_EXERCISE GOAL_
Below are entries. Copy exactly the lines running from the line that holds "Return the outline" to the line that holds "Every path is filled with fill-rule evenodd.", with both ends included.

_AVAILABLE RECORDS_
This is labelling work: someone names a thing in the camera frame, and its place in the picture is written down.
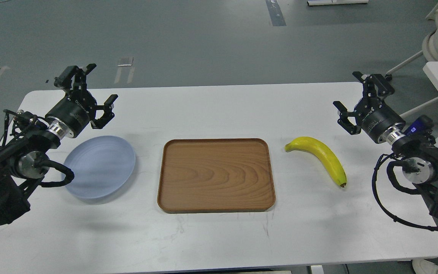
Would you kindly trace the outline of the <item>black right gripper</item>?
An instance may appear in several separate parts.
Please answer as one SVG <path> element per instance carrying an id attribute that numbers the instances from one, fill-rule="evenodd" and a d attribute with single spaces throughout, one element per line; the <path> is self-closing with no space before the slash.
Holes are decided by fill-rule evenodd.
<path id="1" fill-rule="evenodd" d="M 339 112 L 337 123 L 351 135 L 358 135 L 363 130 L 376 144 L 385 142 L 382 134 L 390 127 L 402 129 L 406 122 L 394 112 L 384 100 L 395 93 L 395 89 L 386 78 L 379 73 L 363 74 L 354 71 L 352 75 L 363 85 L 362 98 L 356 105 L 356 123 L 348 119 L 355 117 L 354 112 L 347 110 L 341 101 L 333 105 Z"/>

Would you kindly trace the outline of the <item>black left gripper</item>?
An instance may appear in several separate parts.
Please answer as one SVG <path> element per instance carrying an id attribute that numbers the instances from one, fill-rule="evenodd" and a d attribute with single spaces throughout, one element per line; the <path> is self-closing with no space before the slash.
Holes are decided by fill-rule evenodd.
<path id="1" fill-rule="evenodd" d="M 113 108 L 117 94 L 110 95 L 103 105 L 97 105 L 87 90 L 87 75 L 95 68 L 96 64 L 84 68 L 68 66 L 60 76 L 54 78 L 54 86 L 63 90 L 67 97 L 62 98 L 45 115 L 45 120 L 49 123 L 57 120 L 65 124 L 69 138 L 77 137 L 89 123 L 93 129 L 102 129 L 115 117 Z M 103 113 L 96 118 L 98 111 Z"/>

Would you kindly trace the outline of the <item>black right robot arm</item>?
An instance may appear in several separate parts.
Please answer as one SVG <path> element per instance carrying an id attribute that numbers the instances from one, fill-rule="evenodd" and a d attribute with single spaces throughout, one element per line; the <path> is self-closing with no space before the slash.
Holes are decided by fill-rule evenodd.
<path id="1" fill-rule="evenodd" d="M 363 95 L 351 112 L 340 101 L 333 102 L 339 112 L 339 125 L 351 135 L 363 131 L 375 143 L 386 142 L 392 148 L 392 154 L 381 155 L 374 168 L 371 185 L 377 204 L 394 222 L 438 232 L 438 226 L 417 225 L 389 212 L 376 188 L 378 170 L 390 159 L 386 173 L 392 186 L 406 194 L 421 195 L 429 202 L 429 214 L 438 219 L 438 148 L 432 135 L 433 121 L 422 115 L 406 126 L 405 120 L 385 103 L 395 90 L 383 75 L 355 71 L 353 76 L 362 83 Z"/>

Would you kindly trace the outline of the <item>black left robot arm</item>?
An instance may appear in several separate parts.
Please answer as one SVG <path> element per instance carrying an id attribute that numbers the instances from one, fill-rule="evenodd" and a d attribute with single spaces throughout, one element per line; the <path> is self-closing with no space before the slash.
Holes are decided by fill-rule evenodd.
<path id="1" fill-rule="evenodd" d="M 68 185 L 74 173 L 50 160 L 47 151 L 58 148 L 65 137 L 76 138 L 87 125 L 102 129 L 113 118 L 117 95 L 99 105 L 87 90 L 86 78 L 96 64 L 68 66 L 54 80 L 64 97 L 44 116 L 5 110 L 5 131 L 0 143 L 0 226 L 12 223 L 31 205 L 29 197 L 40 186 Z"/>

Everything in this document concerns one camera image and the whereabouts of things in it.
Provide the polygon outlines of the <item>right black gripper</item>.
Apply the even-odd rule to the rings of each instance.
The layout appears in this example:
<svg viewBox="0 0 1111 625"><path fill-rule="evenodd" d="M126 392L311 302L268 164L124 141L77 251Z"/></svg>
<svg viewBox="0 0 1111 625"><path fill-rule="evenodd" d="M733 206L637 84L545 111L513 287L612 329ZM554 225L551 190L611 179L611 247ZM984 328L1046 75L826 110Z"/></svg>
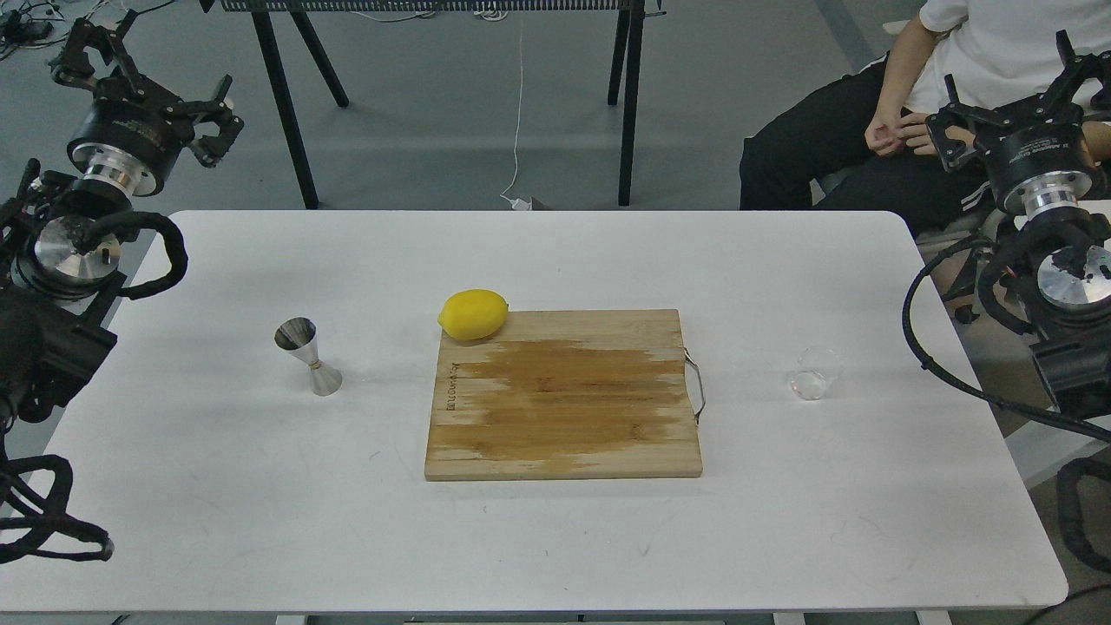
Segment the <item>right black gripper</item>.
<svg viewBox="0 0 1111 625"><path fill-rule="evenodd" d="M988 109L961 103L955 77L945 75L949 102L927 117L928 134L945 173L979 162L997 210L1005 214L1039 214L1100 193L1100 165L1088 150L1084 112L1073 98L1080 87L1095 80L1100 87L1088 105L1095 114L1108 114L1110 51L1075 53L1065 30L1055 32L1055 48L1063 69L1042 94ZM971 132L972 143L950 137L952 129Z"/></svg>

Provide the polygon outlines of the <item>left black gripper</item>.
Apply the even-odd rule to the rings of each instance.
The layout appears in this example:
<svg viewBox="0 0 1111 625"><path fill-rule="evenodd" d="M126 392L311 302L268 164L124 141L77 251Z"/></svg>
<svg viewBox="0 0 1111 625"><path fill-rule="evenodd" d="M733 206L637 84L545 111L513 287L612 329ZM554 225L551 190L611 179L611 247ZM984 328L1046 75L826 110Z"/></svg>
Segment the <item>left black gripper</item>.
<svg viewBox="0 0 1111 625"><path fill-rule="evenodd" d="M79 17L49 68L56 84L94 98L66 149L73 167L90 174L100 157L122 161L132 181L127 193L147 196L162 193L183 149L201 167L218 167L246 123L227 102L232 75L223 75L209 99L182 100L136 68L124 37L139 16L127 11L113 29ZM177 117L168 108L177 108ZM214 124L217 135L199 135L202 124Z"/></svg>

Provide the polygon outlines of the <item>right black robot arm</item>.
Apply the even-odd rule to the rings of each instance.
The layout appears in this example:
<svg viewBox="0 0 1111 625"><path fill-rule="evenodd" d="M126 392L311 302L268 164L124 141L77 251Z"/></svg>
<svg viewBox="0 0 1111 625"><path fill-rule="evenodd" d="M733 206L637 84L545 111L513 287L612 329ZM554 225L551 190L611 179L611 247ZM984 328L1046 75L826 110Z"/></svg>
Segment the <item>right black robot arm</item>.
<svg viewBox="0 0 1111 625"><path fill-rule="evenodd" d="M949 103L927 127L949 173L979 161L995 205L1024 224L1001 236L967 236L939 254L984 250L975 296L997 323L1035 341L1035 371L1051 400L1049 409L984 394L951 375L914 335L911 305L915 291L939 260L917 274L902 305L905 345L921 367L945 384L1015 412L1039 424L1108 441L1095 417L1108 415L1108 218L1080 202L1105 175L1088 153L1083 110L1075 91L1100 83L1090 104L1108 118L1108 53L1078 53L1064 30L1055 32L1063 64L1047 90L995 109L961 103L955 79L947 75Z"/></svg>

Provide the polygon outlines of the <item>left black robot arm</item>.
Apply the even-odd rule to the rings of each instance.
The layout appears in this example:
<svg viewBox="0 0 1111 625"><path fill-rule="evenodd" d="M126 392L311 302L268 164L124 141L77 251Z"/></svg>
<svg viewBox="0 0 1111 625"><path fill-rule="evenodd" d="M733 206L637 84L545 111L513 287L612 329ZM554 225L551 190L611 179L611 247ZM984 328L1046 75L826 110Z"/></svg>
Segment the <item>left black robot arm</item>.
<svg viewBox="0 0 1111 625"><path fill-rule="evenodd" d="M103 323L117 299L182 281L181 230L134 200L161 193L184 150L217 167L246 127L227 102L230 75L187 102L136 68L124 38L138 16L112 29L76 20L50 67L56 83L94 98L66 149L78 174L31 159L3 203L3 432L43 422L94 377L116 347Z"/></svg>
* * *
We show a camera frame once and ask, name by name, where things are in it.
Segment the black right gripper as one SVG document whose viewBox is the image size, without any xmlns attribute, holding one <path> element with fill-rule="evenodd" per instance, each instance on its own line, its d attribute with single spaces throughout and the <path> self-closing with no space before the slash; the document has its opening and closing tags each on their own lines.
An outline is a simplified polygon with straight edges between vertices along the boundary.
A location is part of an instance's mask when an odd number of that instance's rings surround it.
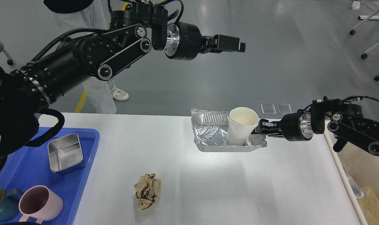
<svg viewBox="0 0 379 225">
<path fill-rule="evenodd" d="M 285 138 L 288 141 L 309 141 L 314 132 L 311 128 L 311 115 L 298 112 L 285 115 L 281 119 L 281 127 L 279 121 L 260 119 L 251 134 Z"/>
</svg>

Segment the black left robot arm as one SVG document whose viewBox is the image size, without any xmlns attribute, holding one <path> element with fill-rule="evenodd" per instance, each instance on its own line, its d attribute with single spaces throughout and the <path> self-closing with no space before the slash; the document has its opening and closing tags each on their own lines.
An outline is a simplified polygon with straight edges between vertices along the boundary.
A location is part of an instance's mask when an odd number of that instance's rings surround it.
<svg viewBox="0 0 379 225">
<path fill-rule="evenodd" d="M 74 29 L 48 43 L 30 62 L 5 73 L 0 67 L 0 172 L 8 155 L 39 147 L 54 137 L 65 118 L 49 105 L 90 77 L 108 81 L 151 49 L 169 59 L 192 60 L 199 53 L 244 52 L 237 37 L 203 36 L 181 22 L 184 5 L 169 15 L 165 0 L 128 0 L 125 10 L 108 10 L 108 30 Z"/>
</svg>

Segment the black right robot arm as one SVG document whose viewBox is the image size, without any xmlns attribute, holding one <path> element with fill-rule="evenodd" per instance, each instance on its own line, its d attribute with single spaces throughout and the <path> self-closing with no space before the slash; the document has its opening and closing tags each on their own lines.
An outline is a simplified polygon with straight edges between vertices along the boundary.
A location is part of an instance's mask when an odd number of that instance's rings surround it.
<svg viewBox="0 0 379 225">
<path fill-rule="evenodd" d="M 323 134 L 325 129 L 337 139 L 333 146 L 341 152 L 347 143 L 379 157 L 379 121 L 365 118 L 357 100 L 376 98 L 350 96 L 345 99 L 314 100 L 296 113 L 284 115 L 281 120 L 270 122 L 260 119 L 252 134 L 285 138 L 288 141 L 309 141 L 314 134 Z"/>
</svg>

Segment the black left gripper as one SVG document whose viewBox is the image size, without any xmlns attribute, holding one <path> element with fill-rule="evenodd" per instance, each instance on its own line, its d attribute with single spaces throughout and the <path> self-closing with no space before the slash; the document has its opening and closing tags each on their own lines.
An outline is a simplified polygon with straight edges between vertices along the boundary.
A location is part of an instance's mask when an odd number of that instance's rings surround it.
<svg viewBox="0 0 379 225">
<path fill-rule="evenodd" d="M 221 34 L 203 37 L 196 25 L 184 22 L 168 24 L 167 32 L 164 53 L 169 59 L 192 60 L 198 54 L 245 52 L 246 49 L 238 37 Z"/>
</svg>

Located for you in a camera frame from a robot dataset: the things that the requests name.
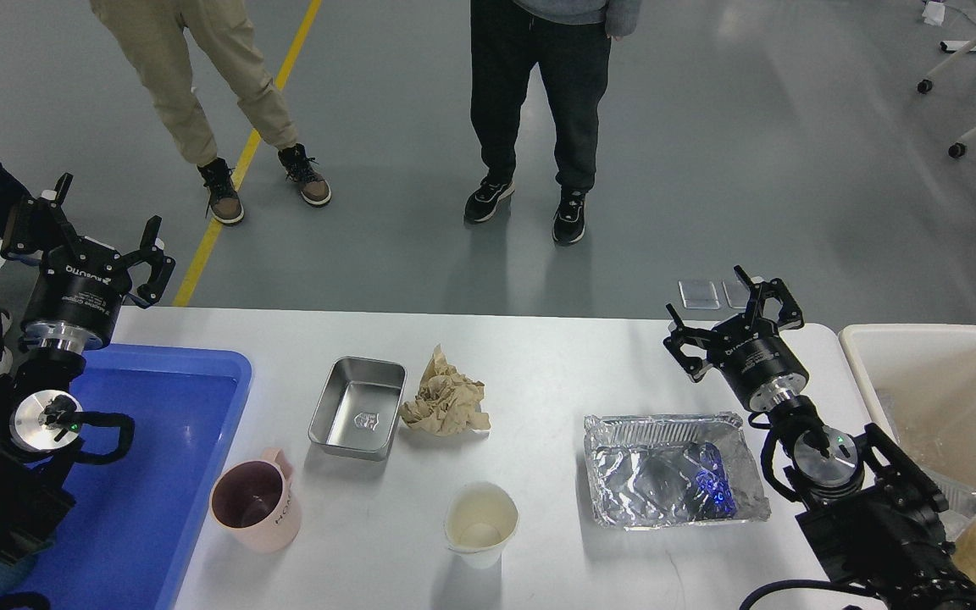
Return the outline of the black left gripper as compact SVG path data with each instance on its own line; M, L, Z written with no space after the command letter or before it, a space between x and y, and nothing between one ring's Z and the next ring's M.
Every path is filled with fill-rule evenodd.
---
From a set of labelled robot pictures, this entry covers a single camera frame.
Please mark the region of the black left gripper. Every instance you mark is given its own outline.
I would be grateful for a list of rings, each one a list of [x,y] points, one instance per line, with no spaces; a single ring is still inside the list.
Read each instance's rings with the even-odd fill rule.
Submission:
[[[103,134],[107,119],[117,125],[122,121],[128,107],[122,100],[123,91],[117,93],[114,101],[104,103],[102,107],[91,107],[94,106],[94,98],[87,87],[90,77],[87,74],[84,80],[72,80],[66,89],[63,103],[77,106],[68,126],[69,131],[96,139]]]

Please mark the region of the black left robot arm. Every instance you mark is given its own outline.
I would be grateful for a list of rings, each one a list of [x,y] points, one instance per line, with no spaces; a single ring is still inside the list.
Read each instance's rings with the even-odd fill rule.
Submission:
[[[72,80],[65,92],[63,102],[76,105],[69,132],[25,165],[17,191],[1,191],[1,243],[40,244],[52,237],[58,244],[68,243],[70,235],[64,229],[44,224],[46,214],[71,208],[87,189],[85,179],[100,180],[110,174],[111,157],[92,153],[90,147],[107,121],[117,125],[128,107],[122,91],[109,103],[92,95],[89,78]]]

_RESULT FOR THIS TASK_
Return the outline of the black left gripper as compact SVG path data with each instance on its own line; M, L, Z written with no space after the command letter or before it, a space between x and y, and nothing between one ring's Z and the next ring's M.
Every path is filled with fill-rule evenodd.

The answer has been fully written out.